The Kills — Blood Pressures | The Quietus

The Kills

Blood Pressures

After the demise of the White Stripes, there’s a gap in the mass market for a male/female duo peddling carnal lo-fi rock & roll. It’s been three and a bit years since The Kills released Midnight Boom, and it’s not a stretch to imagine that the band’s sound will have been affected by their particularly frenetic interim. Alison Mosshart was recruited by the prolific Jack White to take part in his heavy psych project The Dead Weather, in which she proved that as a frontwoman she could easily and dynamically overcome the macho blues-riff swagger of her colleagues with wild and passionate vocals. Meanwhile, Jamie Hince was getting stalked by the paparazzi back in London, where he was romancing Kate Moss.

The Kills were born during the heady days of the early millennium and the so-called ‘garage rock revival’, a preposterous term considering that garage rockers have ceaselessly plugged away since 1965, and, when Gaddafi eventually finds some uranium, freaks out and unleashes nuclear war, there’ll doubtless be several tiresome ‘The’ bands tuning up in the atomised wilderness. At first it seemed they might be another couple of chancers on the bandwagon, so affected seemed their Herrema and Hagerty heroin chic. But Mosshart and Hince (or ‘VV’ and ‘Hotel’ as they for some reason like to be known) have survived the hype, and this fourth album should be bolstered by Mosshart’s experience on the road with a hard-working, all-cylinders band, while Hince should have more than enough lyrical material from punching photographers and living the high life back home.

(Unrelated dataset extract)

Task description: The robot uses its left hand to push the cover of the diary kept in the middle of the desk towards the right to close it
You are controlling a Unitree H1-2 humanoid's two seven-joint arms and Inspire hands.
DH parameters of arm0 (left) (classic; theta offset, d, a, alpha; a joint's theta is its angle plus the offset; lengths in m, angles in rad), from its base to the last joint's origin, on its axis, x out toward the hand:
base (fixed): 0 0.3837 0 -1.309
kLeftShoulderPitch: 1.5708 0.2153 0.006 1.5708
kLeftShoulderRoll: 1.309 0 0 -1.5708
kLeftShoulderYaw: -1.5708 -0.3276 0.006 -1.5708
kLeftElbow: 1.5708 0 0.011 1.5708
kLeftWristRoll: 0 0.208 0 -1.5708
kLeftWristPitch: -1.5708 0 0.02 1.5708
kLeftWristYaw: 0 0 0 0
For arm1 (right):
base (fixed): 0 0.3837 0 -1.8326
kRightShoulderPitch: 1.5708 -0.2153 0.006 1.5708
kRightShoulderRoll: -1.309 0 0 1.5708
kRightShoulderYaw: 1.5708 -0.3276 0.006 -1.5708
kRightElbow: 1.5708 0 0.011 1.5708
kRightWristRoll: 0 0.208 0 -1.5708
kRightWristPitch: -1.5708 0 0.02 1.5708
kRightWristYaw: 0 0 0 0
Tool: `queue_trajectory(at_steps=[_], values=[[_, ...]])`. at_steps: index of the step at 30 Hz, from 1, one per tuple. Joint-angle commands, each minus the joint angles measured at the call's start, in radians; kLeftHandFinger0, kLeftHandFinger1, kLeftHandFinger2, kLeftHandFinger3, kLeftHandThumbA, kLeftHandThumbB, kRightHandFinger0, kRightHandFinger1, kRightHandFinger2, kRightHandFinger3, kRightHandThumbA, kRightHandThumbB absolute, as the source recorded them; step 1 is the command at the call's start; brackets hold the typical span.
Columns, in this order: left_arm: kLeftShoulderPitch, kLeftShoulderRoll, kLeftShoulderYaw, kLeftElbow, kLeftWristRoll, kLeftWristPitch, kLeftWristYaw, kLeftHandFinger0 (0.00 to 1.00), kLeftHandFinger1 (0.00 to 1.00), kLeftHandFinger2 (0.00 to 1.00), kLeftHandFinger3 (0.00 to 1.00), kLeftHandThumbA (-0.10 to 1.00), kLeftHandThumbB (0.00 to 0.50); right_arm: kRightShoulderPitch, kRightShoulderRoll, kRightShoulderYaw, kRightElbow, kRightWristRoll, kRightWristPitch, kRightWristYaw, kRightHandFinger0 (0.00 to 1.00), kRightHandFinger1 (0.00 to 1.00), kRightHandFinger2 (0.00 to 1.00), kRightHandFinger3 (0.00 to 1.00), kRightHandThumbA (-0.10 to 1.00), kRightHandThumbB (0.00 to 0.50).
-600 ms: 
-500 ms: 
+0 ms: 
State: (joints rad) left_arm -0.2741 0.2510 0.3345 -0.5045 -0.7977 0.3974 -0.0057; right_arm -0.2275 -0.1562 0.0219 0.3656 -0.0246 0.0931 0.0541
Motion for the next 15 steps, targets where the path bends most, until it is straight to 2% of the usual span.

The opener, ‘Future Starts Now’, bodes well, with its rattling drum intro and drug-addled guitars slicing and dicing, assuring us that the duo are still the scuzzy rats we got to know on their first record, rather than respectable industry names. Blood Pressures was recorded in the Key Club Recording Studio in the Michigan, where both No Wow and Midnight Boom were put to acetate. With Hince still claiming production duties, the duo’s sound is very much their own, decadent, minimal and blues-orientated, with the guitars in particular feeling very freeform, atmospheric, and depraved. ‘DNA’, released early on the band’s website, is classic Kills; Mosshart purr vs. Hince’s memorably spiky melody. But while the template is still definitely in place, there are surprises.

Mosshart’s voice has been enhanced by her time in The Dead Weather, still snarling but all the more confident and clear. This new-found assurance is showcased in piano ballad ‘The Last Goodbye.’ It’s remarkable, in that The Kills of the early 2000’s would never be suspected to be capable of anything remotely like it. With its swelling strings and naked vocal performance, it almost sounds like the curtain call of some low-rent rock & roll musical. It’s a far cry from the Lou-Reed-vicious drum machine punk that they used to peddle straight. It’s also a telling signifier of how far the band has come in terms of songwriting; there are plenty of other moments on the record where the duo reveal that they’re not afraid to unmask their pop side from beneath its shroud of Royal Trux/Suicide weird cool.

Single ‘Satellite’ rides on a soulful wordless chorus and a gunslinging riff, while ‘Baby Says’ is a sped up Velvetsy pop song, a simple, catchy shared vocal line floating on a simple backing of handclaps, dissected drum textures and wraithlike stabs of electric guitar. Closer ‘Pots and Pans’ sadly isn’t a Les Savy Fav cover, but similarly lays things bare, with (Rolling) Stoned country swagger played acoustically, interrupted half way with storming reverb-drenched chords and Mosshart’s repeated chant “These are the days we’ll never forget / When the dawn dawns on you” taking the record to a climactic finish. The band have lifted the self limiting lo-fi constraints here, focusing on writing tight pop songs, but not at the expense of their distinctive sound.

It could have felt like The Kills were becoming the side-project in Mosshart’s career, after her success as Jack White’s newest foil. But Hince admirably steps up to the task of keeping her by his side, playing sexually demented guitar in the way that Robert Johnson intended. Sure, there are moments when the album sags and becomes workmanlike (Side B’s ‘Damned If She Do’ and ‘You Don’t Own the Road’ seem disposable) but there is enough experimentation to keep it fresh; for example, the Hince-sung vignette ‘Wild Charms’ is a brief foray into lilting psychedelia.To be honest, if they’re culling badgers, they might as well start culling garage rock bands. But The Kills have staked a place as one of the more worthwhile outfits, with a discernable individuality, an untampered with, easily identifiable sound and, on Blood Pressures, a new-found ease at writing fully fledged, entirely believable pop songs.